### Task details
Write every line of the material again exactly, with no pictures in the copy.

### Provided material
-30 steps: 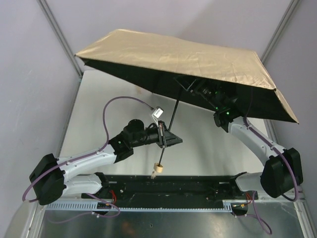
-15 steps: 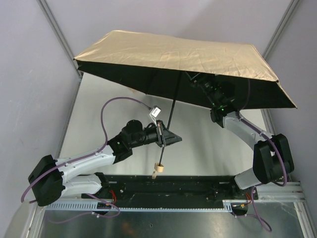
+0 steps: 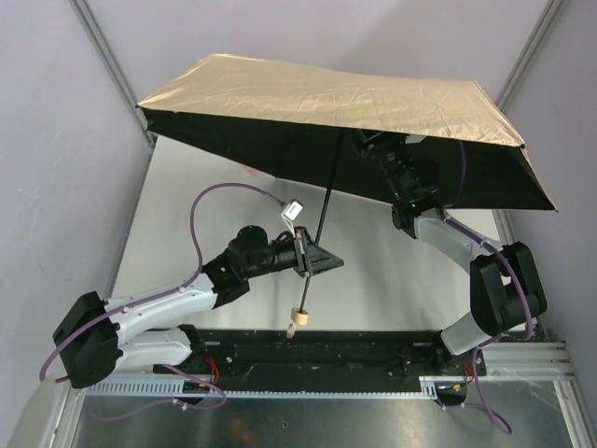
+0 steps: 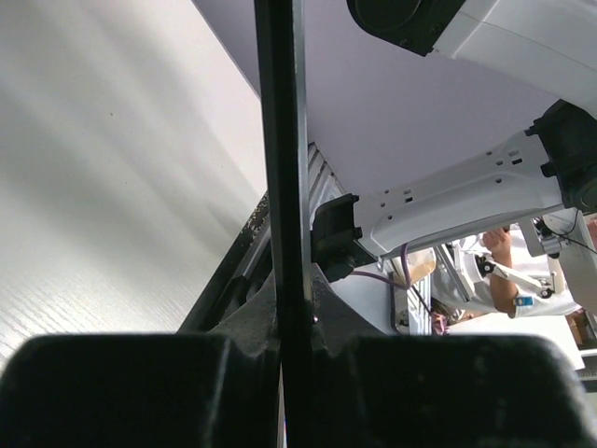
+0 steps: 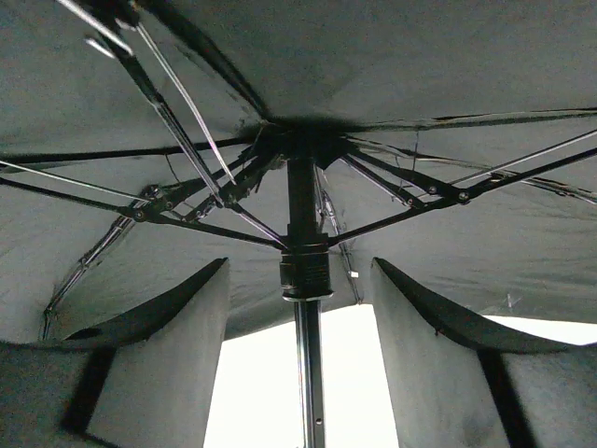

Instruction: Put away the umbrella

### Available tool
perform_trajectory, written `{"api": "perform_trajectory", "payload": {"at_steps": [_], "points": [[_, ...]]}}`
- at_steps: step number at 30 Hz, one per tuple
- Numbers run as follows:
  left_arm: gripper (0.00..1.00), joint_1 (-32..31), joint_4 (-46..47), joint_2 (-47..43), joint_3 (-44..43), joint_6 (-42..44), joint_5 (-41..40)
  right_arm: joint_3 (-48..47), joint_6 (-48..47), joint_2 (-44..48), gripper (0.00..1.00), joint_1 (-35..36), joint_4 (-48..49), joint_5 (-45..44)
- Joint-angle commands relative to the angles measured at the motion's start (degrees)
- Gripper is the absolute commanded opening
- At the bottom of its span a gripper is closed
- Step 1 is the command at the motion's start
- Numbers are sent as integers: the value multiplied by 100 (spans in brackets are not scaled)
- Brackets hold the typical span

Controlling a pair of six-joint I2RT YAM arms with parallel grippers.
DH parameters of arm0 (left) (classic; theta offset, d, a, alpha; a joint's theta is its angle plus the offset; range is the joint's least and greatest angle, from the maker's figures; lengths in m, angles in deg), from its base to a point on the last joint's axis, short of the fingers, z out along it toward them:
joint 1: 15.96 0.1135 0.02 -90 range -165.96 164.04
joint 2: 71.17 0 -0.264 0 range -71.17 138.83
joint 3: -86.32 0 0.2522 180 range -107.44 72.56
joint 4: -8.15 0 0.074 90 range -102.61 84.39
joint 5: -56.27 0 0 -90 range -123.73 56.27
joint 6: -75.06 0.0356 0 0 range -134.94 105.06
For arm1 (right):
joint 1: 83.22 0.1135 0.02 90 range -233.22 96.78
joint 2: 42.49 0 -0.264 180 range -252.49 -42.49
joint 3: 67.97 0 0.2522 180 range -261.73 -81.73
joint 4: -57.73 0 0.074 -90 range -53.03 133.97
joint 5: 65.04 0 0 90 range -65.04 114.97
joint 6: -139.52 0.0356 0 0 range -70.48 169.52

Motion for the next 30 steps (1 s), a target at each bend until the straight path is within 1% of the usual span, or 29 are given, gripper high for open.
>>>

### Reply to the exercise
-30 steps: 
-15 steps: 
+0 steps: 
+0 steps: 
+0 steps: 

Instruction: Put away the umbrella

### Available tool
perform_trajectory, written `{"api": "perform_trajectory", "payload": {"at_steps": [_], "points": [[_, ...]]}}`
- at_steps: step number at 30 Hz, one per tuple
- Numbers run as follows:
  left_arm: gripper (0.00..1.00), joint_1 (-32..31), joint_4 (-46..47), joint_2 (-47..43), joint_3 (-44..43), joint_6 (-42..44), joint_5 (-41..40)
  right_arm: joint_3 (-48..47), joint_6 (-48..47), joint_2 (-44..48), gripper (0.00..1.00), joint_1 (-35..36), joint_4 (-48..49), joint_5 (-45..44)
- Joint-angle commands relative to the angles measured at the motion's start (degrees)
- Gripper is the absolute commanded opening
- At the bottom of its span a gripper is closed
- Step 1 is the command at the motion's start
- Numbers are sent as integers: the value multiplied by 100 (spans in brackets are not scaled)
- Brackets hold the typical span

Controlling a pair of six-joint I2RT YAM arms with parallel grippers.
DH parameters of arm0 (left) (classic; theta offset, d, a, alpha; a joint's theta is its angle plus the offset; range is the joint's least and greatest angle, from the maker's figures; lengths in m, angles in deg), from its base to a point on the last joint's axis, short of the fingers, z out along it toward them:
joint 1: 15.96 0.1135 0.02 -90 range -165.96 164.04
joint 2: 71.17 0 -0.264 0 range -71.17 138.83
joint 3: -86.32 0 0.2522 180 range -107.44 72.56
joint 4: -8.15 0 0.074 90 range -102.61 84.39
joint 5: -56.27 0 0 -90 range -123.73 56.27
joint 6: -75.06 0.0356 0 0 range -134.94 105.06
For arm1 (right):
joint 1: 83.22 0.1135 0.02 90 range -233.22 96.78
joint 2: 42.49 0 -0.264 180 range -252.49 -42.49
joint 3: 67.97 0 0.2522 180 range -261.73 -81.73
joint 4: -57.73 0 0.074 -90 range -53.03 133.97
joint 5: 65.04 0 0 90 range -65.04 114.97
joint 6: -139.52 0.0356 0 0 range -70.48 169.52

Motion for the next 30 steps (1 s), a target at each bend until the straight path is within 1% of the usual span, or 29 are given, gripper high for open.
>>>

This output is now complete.